Banana Recipes from West Africa,1937

From the Archives

By: Alessandro Pezzati

Originally Published in 2017

Henry Usher Hall (1876–1944), Curator of the General Ethnology Section from 1915 to 1935, undertook two expeditions for the Penn Museum in dramatically distinct areas of the world: he was in Siberia in 1914–1915, at the beginning of his career, and in Sierra Leone, West Africa, in 1936–1937, at the end of it.

photo of street
Street view in the Sherbro town of Rotifunk, Sierra Leone. Photograph by Henry Usher Hall, 1937. UPM image 24522.
photo of house
House in Trisana, Sherbro Island, Sierra Leone. Shenge Chiefdom. Frances Hall is on the hammock on the veranda. Photograph by Henry Usher Hall, 1937. UPM image 24774.

Due to the tight financial situation at the Museum in the 1930s, Hall was laid off in 1935. The next year, however, the Museum re-employed him to lead an expedition to West Africa. The trip was supported in part by the American Philosophical Society, as well as, sadly, a sale of African objects from the collections, considered to be “duplicates.”

Hall first considered going to Nigeria, because of its strong cultural heritage, but decided to make the somewhat shorter trip (again, due to financial constraints) to Sierra Leone instead, which was, like Nigeria, a British colony. He was accompanied by his wife, Frances, an artist, and a graduate of the Pennsylvania Academy of Fine Arts.

From December 1936 to May 1937 the Halls lived among the Sherbro, who inhabit the southwestern coastal region of the country. They worked specifically on Sherbro Island and in the chiefdom of Shenge on the mainland, where cultural traditions were more conservative. Henry Hall gathered ethnographic information, as well as objects representative of Sherbro material culture. Frances, on the other hand, tended to the sick, managed supplies, and also collected information and stories from the Sherbro women.

In his publication The Sherbro of Sierra Leone: A Preliminary Report on the Work of The University Museum’s Expedition to West Africa (1937, Philadelphia: The University Museum, University of Pennsylvania, 1938), Henry Hall thanks “…my wife, who, by patiently ministering to the needs of the many sick and maimed whom we encountered everywhere in the bush, did so much to inspire a general feeling of trustfulness and of willingness on the part of the natives to cooperate in the work of the Expedition.”

Frances kept a diary during the trip. In addition to a number of interesting observations, she also collected four recipes, two of which are reproduced here.

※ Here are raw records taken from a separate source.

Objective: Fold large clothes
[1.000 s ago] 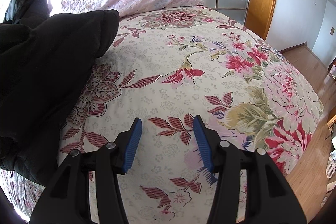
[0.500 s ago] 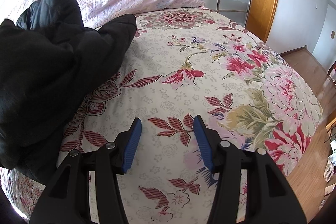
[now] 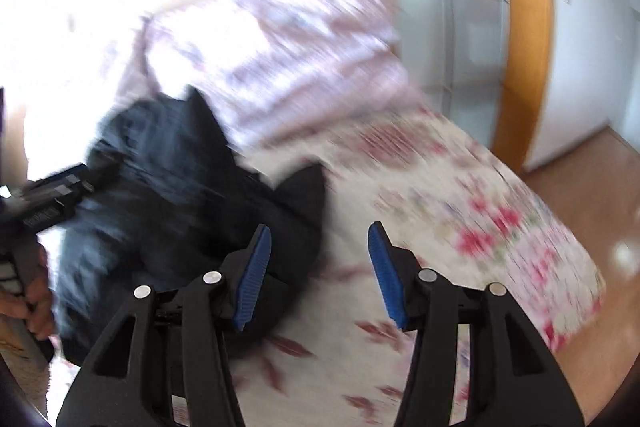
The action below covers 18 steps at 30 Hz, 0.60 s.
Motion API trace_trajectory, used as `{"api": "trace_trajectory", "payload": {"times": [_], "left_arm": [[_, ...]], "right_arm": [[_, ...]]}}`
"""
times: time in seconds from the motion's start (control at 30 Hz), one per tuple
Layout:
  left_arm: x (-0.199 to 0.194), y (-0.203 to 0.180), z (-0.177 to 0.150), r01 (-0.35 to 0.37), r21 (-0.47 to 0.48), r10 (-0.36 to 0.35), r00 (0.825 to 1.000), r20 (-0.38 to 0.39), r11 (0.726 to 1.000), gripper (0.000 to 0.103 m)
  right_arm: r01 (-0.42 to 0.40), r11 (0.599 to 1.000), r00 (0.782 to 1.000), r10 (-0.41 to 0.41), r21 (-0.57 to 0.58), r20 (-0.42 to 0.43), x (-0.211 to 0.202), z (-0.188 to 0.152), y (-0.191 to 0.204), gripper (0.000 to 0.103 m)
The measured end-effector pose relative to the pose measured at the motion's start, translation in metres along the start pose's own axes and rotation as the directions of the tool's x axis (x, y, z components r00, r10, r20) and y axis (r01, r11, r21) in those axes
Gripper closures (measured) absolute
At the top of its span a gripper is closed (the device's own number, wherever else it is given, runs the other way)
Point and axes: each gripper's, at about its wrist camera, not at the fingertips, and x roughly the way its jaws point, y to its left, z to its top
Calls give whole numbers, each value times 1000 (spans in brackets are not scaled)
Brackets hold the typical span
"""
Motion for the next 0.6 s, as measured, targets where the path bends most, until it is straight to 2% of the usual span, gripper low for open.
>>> {"api": "trace_trajectory", "payload": {"times": [0.13,0.27,0.37,0.43,0.6], "left_arm": [[-11,33,3,-50,-52,50,999,3,997,9],[-11,61,2,-91,-98,90,996,-5,991,9],[-9,74,0,-127,-107,127,992,-7,986,9],[-6,78,-1,-139,-106,138,990,-16,985,9],[2,87,-5,-140,-109,137,990,-35,984,9]], "right_arm": [[-155,986,988,156,-59,20,5,19,47,50],[-186,974,979,195,-129,61,25,35,91,51],[-200,973,974,210,-113,89,45,45,101,51],[-195,975,975,204,-103,86,60,47,102,51],[-66,989,998,68,-135,13,99,33,102,51]]}}
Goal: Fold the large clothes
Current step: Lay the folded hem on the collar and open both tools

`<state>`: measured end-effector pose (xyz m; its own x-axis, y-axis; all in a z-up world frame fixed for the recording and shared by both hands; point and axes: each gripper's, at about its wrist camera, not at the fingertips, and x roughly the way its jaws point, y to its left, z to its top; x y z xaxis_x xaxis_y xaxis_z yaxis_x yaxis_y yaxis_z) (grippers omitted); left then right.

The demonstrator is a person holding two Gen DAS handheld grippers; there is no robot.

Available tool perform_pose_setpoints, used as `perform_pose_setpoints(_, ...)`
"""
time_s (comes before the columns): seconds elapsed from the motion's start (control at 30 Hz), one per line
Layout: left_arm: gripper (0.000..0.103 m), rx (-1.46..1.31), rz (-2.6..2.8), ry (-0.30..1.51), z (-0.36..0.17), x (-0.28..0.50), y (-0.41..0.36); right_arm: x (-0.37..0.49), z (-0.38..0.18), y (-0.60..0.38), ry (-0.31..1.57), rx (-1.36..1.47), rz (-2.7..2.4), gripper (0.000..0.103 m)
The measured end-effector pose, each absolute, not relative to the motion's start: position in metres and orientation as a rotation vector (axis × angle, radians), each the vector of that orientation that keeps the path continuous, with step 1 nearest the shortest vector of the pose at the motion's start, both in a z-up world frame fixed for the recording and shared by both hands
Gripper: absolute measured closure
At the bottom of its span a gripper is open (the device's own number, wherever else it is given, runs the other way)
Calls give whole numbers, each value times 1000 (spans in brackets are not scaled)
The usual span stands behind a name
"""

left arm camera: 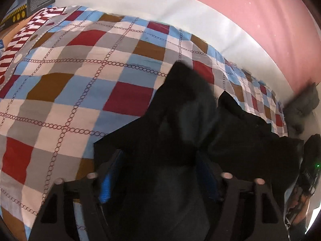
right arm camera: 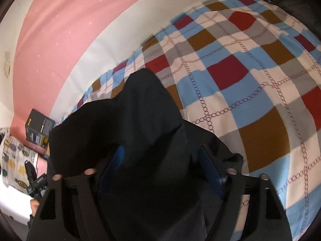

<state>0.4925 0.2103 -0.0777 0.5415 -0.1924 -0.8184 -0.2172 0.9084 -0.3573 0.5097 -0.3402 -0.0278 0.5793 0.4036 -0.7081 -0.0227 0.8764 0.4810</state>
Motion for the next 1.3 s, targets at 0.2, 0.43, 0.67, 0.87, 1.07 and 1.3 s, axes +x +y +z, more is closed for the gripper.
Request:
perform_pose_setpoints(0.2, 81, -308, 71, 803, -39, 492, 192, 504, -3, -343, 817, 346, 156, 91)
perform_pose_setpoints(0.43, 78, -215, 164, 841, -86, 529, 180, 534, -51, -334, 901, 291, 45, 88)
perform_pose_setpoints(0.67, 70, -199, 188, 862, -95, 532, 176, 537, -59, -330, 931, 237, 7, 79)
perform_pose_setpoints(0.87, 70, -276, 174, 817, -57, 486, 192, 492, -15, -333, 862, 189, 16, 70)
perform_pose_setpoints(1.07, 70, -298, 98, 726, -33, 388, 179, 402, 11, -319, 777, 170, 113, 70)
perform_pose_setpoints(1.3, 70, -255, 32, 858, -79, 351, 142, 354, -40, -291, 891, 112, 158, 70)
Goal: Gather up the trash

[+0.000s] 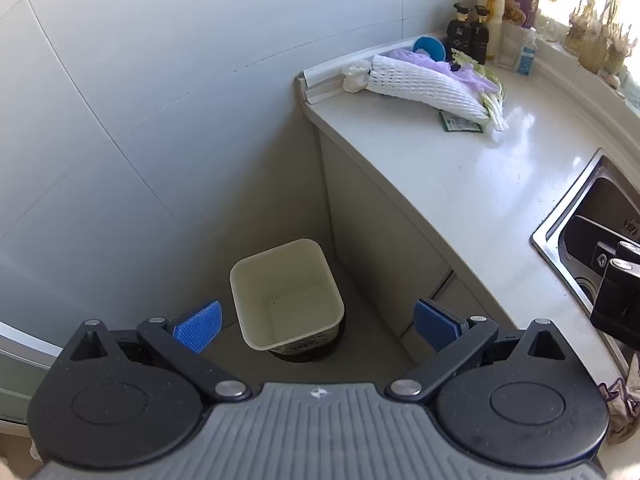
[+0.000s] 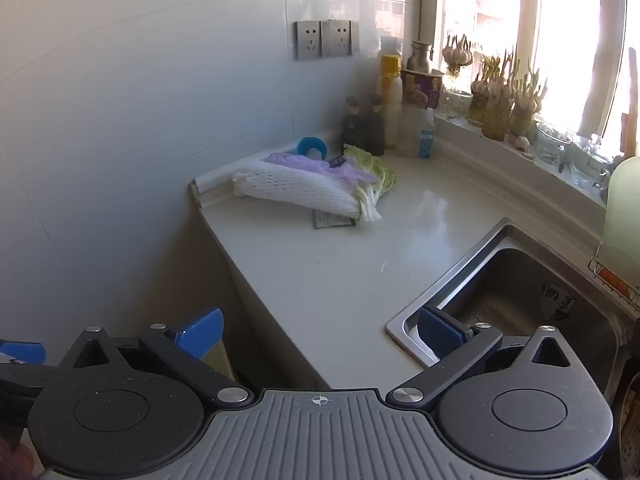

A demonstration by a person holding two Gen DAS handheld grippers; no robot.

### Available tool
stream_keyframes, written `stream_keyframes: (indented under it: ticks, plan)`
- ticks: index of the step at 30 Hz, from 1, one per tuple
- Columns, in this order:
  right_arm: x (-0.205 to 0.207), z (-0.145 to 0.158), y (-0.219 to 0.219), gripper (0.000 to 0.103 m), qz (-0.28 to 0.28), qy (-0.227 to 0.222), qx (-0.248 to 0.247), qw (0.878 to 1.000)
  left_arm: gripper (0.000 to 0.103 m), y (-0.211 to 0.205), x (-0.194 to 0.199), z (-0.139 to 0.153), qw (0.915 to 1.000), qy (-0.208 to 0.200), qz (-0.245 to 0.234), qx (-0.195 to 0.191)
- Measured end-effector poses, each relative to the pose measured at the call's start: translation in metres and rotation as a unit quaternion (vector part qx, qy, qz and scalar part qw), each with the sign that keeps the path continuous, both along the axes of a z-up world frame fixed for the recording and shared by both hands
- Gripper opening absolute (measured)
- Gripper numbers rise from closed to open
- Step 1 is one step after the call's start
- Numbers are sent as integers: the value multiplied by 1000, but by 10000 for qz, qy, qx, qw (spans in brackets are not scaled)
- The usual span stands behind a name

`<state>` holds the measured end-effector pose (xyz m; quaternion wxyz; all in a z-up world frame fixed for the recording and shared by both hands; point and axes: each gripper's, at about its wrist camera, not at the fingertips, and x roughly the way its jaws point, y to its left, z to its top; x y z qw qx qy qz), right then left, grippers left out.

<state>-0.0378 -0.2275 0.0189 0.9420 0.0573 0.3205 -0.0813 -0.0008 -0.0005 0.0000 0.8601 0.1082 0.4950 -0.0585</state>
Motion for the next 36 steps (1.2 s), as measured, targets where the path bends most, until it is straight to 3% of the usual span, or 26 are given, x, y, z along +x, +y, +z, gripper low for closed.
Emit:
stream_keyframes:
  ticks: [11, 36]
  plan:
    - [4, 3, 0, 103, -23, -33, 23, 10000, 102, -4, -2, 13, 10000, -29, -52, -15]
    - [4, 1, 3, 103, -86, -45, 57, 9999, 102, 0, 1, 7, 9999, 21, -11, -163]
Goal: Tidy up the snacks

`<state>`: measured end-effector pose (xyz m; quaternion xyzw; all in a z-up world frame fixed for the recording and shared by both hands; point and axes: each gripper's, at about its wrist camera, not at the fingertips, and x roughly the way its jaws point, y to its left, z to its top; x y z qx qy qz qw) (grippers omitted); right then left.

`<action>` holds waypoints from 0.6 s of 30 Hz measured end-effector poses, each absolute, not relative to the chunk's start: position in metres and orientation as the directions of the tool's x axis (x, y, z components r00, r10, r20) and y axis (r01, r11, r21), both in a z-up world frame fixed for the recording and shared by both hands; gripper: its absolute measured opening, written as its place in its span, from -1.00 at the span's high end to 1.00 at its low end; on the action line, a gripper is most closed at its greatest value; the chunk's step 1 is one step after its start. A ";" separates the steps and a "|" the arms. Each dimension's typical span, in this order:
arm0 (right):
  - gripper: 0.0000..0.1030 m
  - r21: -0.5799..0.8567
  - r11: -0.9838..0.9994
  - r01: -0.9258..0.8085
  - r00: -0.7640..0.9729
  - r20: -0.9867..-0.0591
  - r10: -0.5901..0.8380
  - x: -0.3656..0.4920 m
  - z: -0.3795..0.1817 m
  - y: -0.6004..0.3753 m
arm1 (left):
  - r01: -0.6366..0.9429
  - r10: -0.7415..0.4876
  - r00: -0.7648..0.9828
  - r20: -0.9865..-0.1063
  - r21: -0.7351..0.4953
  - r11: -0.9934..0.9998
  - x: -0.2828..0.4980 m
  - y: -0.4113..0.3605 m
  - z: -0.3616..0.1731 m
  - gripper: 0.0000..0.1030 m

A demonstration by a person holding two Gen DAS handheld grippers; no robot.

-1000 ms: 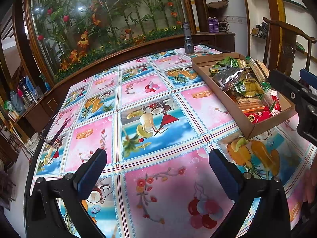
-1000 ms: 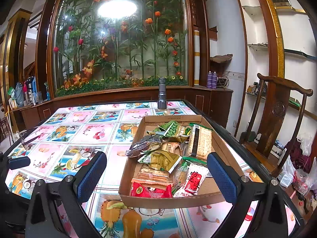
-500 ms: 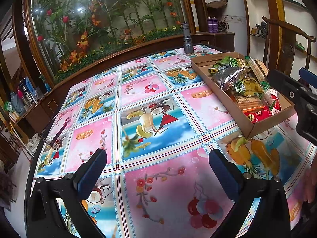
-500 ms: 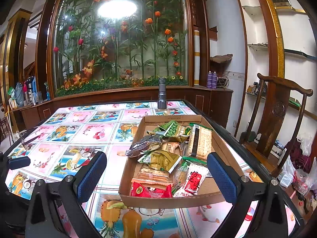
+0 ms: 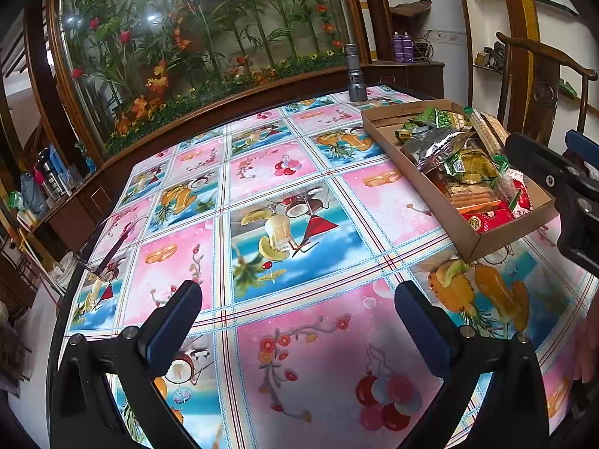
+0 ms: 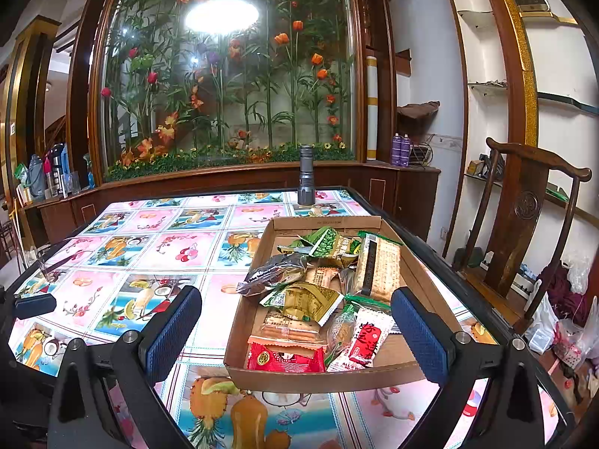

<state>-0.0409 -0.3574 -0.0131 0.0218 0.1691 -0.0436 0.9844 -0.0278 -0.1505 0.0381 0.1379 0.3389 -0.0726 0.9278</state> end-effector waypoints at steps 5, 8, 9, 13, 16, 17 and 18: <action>-0.98 0.027 0.995 0.093 0.939 -0.335 -0.079 -0.041 -0.014 -0.358 | 0.232 -0.045 0.760 -0.649 0.206 0.951 -0.028 -0.151 0.039 -0.99; -0.98 0.027 0.995 0.093 0.939 -0.334 -0.079 -0.041 -0.014 -0.358 | 0.238 -0.052 0.758 -0.650 0.202 0.950 -0.028 -0.151 0.040 -0.99; -0.98 0.027 0.995 0.093 0.939 -0.335 -0.079 -0.041 -0.014 -0.358 | 0.237 -0.049 0.759 -0.649 0.205 0.950 -0.028 -0.151 0.040 -0.99; -0.98 0.026 0.995 0.094 0.939 -0.335 -0.079 -0.041 -0.014 -0.358 | 0.235 -0.047 0.760 -0.648 0.207 0.950 -0.028 -0.152 0.041 -0.99; -0.98 0.026 0.995 0.093 0.939 -0.335 -0.079 -0.041 -0.014 -0.358 | 0.238 -0.055 0.753 -0.656 0.194 0.952 -0.027 -0.151 0.041 -0.99; -0.98 0.027 0.995 0.093 0.939 -0.334 -0.079 -0.041 -0.014 -0.358 | 0.244 -0.064 0.745 -0.664 0.182 0.952 -0.026 -0.150 0.041 -0.99; -0.98 0.027 0.995 0.093 0.939 -0.333 -0.079 -0.041 -0.014 -0.359 | 0.251 -0.074 0.738 -0.671 0.171 0.953 -0.025 -0.149 0.041 -0.99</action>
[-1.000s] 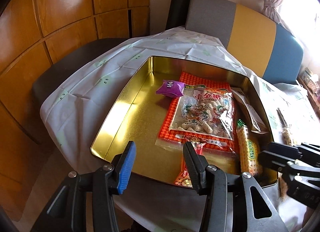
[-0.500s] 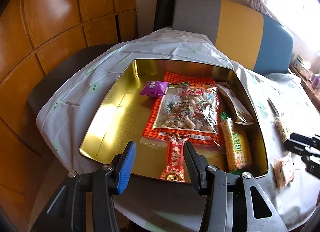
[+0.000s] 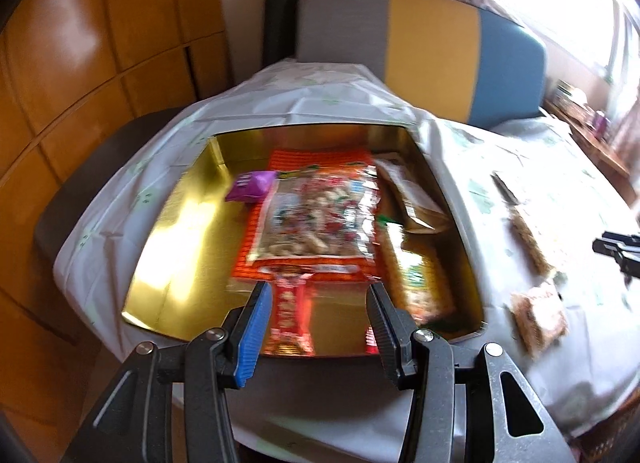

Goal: Organize snacks
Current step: 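Withdraw the right tool from the tray back over the table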

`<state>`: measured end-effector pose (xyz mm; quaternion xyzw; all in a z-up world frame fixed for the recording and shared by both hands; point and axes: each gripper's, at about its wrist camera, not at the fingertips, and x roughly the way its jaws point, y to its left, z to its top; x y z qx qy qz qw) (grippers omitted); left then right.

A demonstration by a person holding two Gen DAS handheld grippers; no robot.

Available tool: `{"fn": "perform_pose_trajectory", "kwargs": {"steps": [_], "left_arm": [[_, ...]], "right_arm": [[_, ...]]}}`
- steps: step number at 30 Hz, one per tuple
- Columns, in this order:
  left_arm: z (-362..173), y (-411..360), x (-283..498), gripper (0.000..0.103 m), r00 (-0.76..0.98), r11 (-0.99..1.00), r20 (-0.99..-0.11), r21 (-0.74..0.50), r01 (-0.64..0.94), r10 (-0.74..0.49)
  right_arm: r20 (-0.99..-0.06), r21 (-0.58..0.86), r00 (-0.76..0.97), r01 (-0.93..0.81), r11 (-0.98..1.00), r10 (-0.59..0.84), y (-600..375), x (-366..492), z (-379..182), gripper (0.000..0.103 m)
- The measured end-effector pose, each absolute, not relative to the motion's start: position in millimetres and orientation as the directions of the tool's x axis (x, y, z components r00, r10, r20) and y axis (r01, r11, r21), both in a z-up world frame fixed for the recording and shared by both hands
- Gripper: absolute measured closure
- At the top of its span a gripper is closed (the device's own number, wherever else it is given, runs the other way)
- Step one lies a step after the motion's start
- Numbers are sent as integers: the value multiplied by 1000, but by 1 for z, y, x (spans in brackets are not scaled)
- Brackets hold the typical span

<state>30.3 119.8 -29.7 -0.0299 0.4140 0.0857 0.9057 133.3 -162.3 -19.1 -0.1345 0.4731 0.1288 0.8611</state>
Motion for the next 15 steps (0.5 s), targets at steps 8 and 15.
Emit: {"fn": "perform_pose_trajectory", "kwargs": {"steps": [8, 15], "left_arm": [[-28, 67, 33, 53, 636, 998, -769, -35, 53, -61], [-33, 11, 35, 33, 589, 954, -784, -13, 299, -195]], "right_arm": [[-892, -84, 452, -153, 985, -6, -234, 153, -42, 70], [-900, -46, 435, -157, 986, 28, -233, 153, -43, 68]]}}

The recipe for Baked Bananas has been prepared by one of the Penn Museum’s own staff, Kris Forrest, Finance Manager.

Alessandro Pezzati, Senior Archivist

photo of Sherbo town
View in the Sherbro town of Rotifunk, Sierra Leone. Photograph by Henry Usher Hall, 1937. UPM image 24524.
photo of Imama and children
Imama (who is Timne, not Sherbro) with dye vat. Photograph by Henry Usher Hall, 1937. UPM image 24802.

photo of bananas
Baked bananas, prepared according to the Frances Hall recipe. Photograph by Kris Forrest.

Baked Bananas Recipe

6 Bananas, 3 tablespoons of butter, 2 tablespoons of soft sugar, 1 cup pitted cherries, 1 tablespoon of lemon juice

Cooking Instructions:
Peel bananas and halve lengthwise, arrange in a shallow baking dish. Sprinkle with lemon juice and sugar. Cover with cherries, dot with pats of butter. Bake in a hot oven, basting occasionally with cherry syrup until bananas are soft. Serve with cream. Enough for six persons.

Banana Fritters Recipe

4 Bananas, 1 egg, 2 tablespoons flour, 4 oz. sugar

Cooking Instructions:
Peel and mash bananas, beat the eggs, add in the beaten egg, sugar [and flour]. Heat the pan and put in about 2 tablespoonfuls of the batter at a time; fry until a nice brown, and then sprinkle sugar over. Serve hot.

Cite This Article

Pezzati, Alessandro. "Banana Recipes from West Africa,1937." Expedition Magazine 58, no. 3 (January, 2017): -. Accessed July 15, 2024.

This digitized article is presented here as a historical reference and may not reflect the current views of the Penn Museum.